Stop the Community Reinvestment Program

The Community Reinvestment Program (CRP) seeks to force 36,000 vulnerable Illinois seniors into a precariously designed patchwork of untested and unreliable home care services. The CRP threatens seniors’ autonomy and wellbeing while undermining the immense value of homemaking and personal care providers. There are strong reasons the proposed CRP should not move forward:

  • It has been rejected by the General Assembly. The recently passed bipartisan budget forbids the use of Community Care Program funding for any program created solely by administrative rulemaking – i.e., the CRP.[i]
  • It should not pass JCAR review criteria. From the fact that the General Assembly previously rejected the CRP to the Department on Aging’s attempts to give itself vast amounts of undefined discretion, the Joint Committee on Administrative Rules (JCAR) should find numerous flaws in the proposed rulemaking under its standard review criteria.[ii] Failing just one of these criteria subjects the rule to a more rigorous set of criteria that should prohibit the filing of the rule altogether.[iii]
  • Evidence basis is lacking. The Department on Aging has claimed without evidence that the CRP would save taxpayer dollars and benefit seniors. Despite claims that the CRP will cut $120 million from senior home care is just its first year, the Department has avoided specifics on how the cuts would be made while still supporting seniors living independently in their communities. And, contrary to the Department on Aging’s claims, the CRP remains untested. No senior or service provider could reasonably expect a smooth rollout, much less consistently reliable service delivery and internal processes.
  • Massive cuts to services seniors rely on are just wrong. The CRP represents an average cut of 31% in services for seniors. These would be subpar services that could be reduced or ceased at a moment’s notice if a vendor decided to terminate its contract or agreement, if the state did not provide adequate funding, or if the Department arbitrarily and capriciously decided to impose cuts. Stricter eligibility requirements would create a gap in which many seniors will be too “wealthy” for IDOA home care, but too poor to afford privately paid home care services. Many seniors would be placed at risk of institutionalization.
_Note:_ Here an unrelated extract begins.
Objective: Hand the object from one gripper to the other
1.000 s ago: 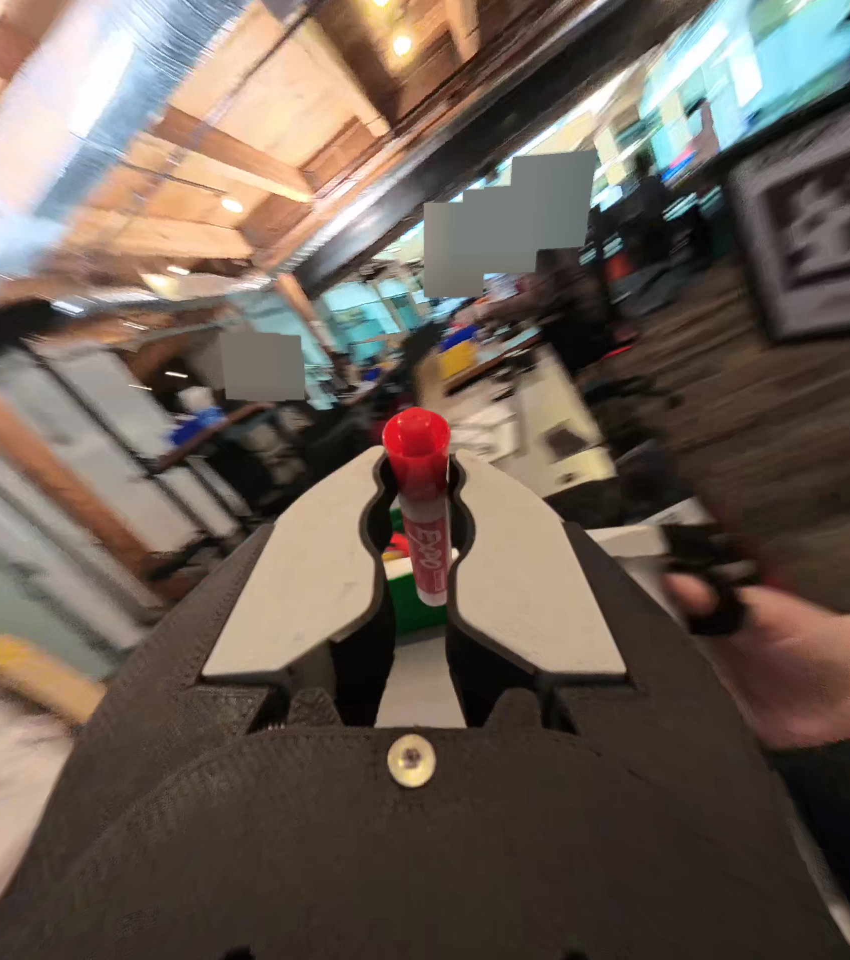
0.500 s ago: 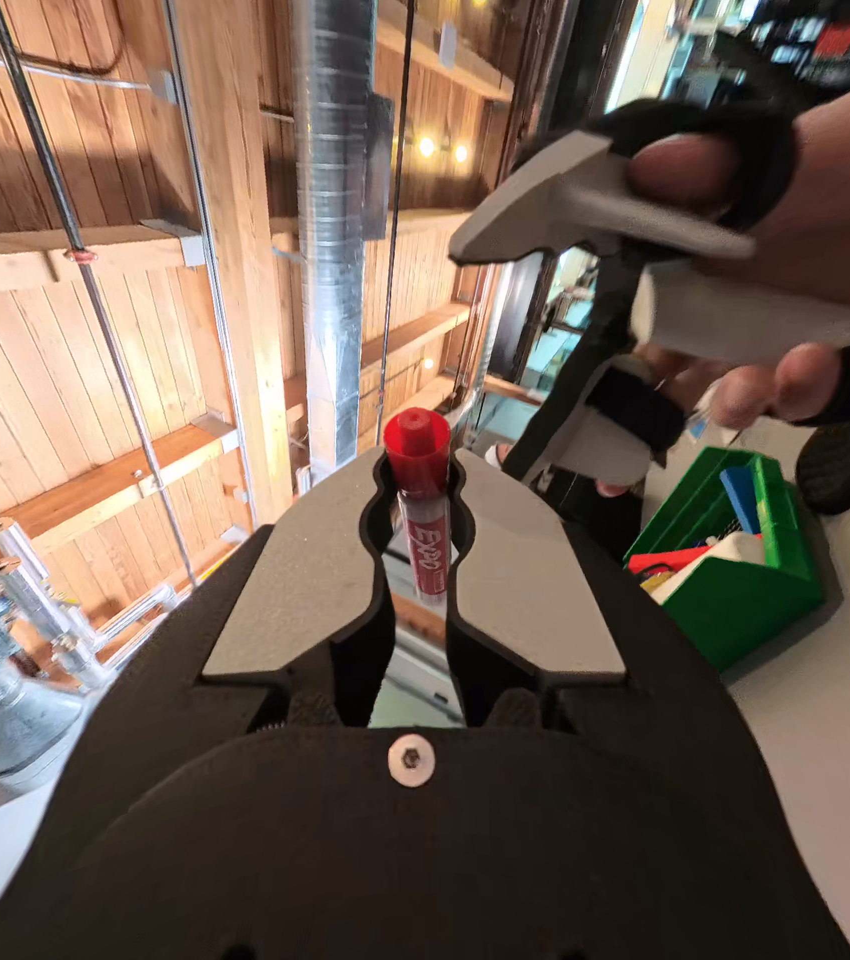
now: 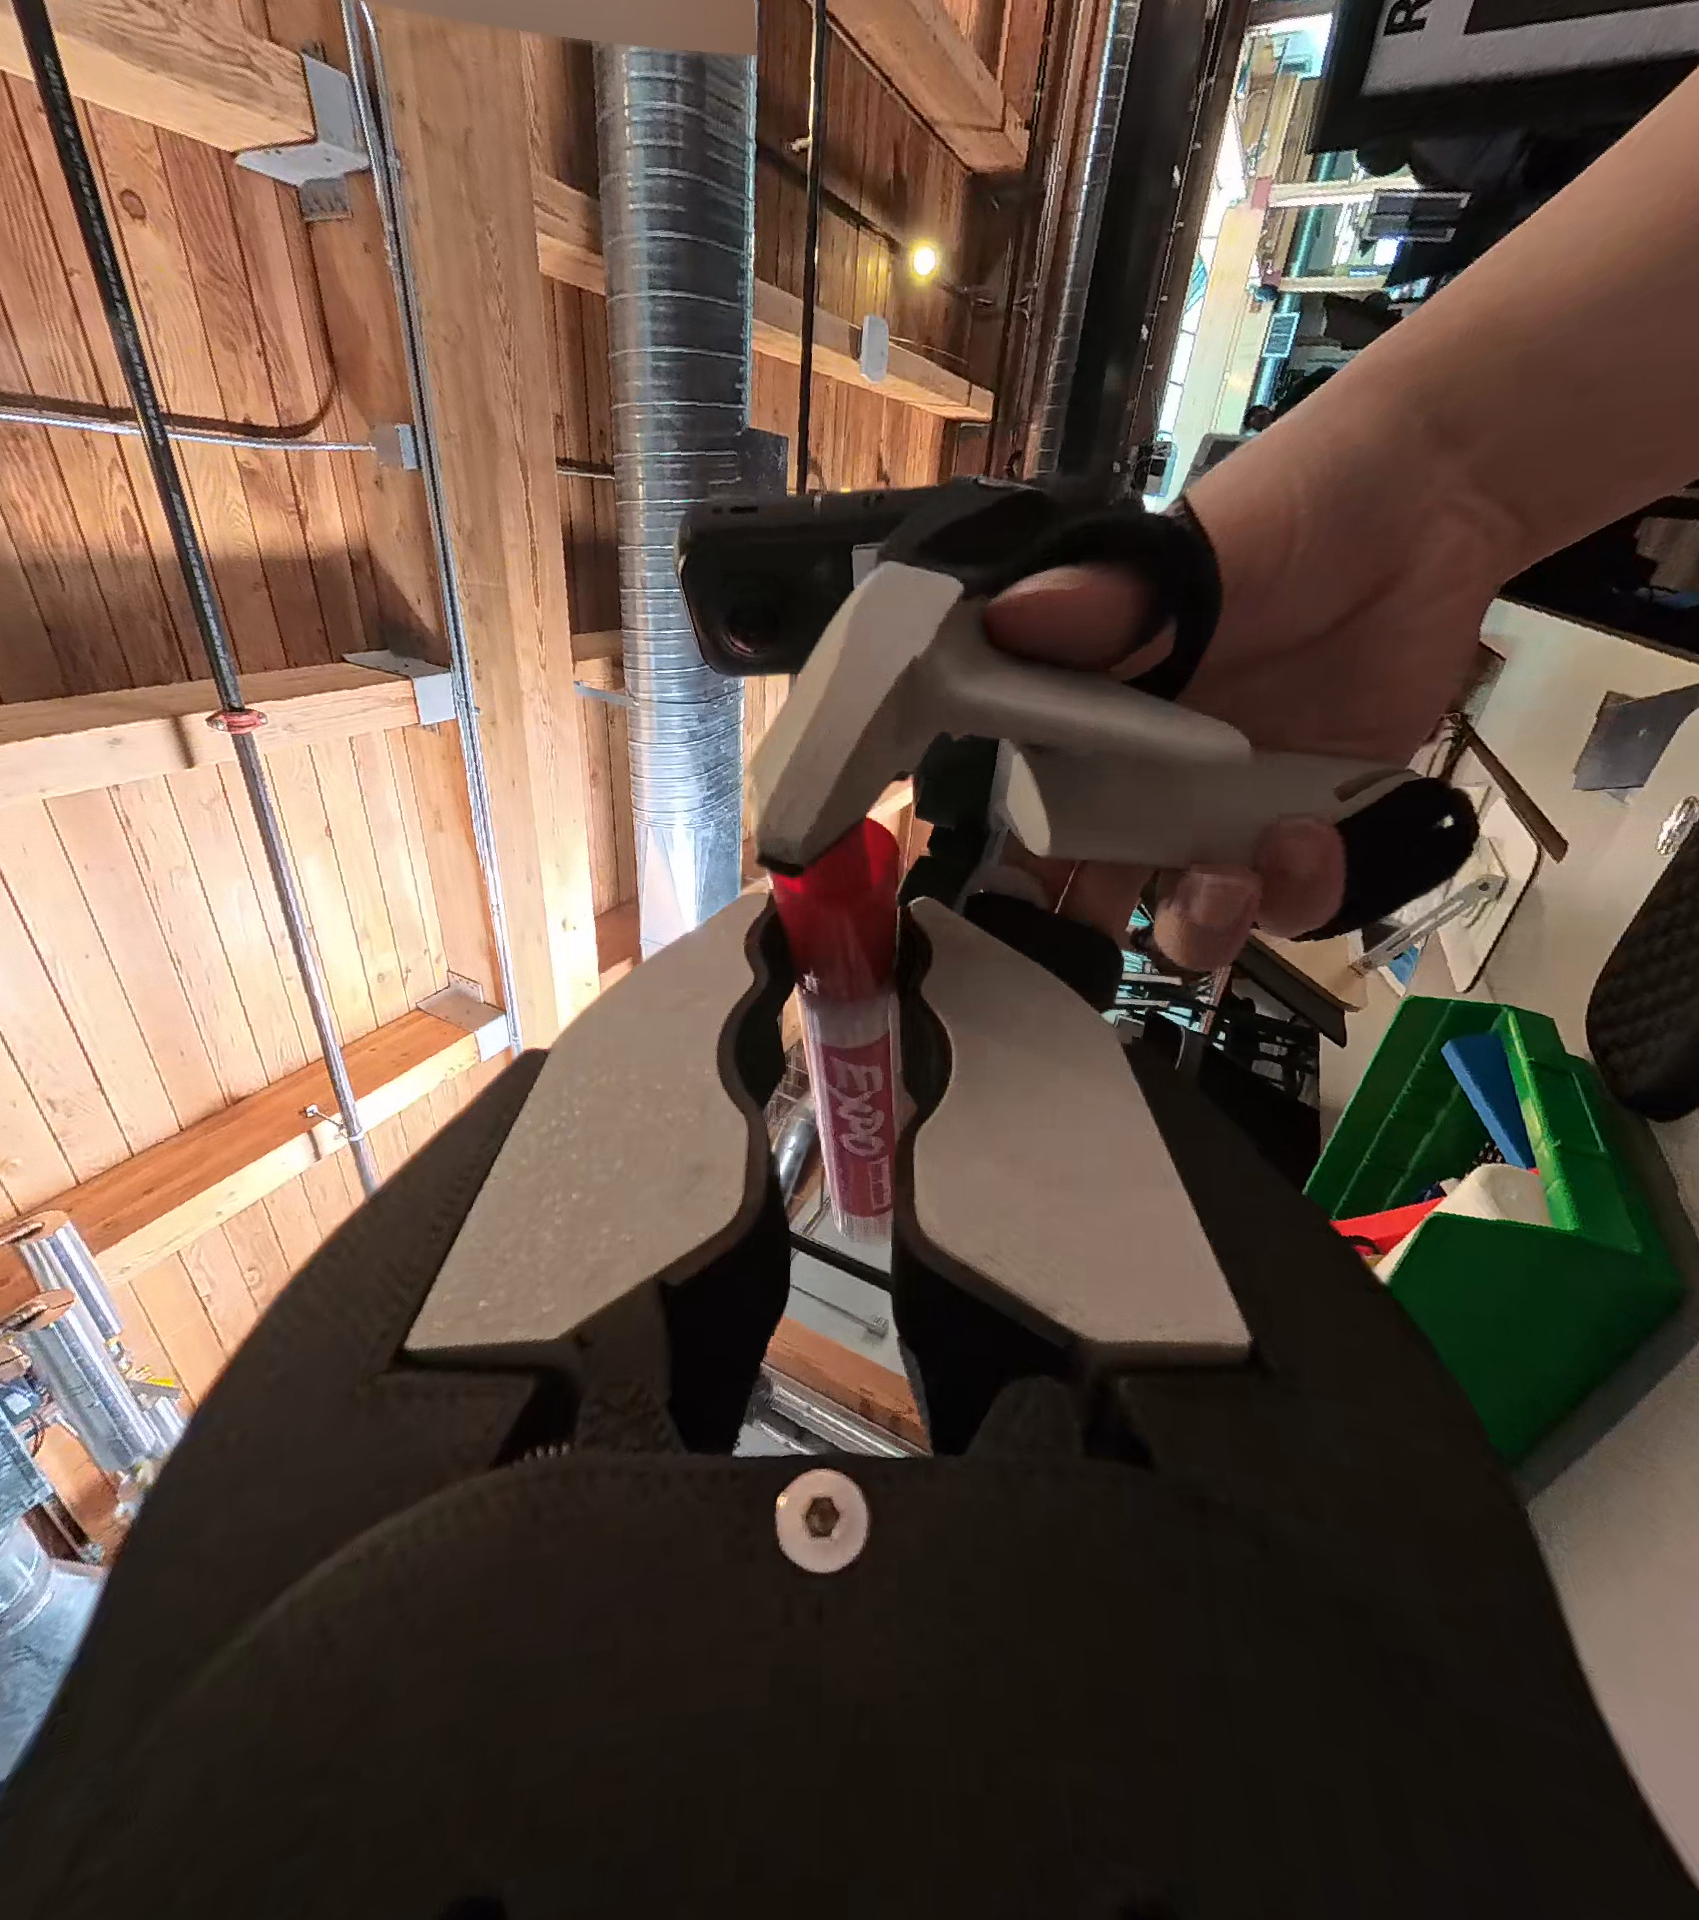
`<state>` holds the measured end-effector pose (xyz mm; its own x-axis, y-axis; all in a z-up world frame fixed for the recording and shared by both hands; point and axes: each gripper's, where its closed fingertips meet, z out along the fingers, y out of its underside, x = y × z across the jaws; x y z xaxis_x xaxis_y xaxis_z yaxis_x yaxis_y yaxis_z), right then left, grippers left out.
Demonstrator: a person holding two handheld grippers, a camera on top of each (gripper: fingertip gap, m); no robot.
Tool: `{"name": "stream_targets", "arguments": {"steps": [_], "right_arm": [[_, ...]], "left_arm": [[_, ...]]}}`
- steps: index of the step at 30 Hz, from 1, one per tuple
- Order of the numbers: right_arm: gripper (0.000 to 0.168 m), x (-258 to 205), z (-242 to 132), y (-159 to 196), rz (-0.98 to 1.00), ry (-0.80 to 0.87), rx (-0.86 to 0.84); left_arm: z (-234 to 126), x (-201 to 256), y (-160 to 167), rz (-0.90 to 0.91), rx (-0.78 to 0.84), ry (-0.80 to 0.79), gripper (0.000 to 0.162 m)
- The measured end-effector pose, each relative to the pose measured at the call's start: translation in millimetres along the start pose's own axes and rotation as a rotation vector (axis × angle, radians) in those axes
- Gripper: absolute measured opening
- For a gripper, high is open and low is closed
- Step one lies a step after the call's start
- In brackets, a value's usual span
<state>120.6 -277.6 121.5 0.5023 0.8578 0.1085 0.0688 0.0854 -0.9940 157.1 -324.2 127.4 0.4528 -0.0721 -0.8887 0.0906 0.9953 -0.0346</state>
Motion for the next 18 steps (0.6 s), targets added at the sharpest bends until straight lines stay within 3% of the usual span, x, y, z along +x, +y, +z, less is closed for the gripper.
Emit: {"name": "stream_targets", "arguments": {"steps": [18], "right_arm": [[0.135,-2.0,-8.4,4.4,-0.152,0.049,-0.014]], "left_arm": [[1.3,8.2,-1.2,0.068,-0.018,-0.006,0.023]]}}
Older Illinoisans deserve good quality home care from trustworthy, tested providers and systems. We urge the Department on Aging to partake in ongoing, meaningful collaboration with all stakeholders to tackle issues resulting from the increasing demand of Community Care Program services. As a first step, IDOA must withdraw its proposed CRP rule.


 
[i] Public Act 100-0021, formerly SB 6
[ii] The House and Senate passed HB 1414 and HB 238, respectively, which essentially prohibit the establishment of the CRP or the separation of services for Medicaid and Medicaid-ineligible seniors.
[iii] By evaluating the proposed rule using criteria in 1 IAC 220.900, there are numerous “substantive” and “proprietary” issues that trigger the need to also evaluate the rule in accordance with 1 IAC 220.950, where the rule fails to pass basic standards.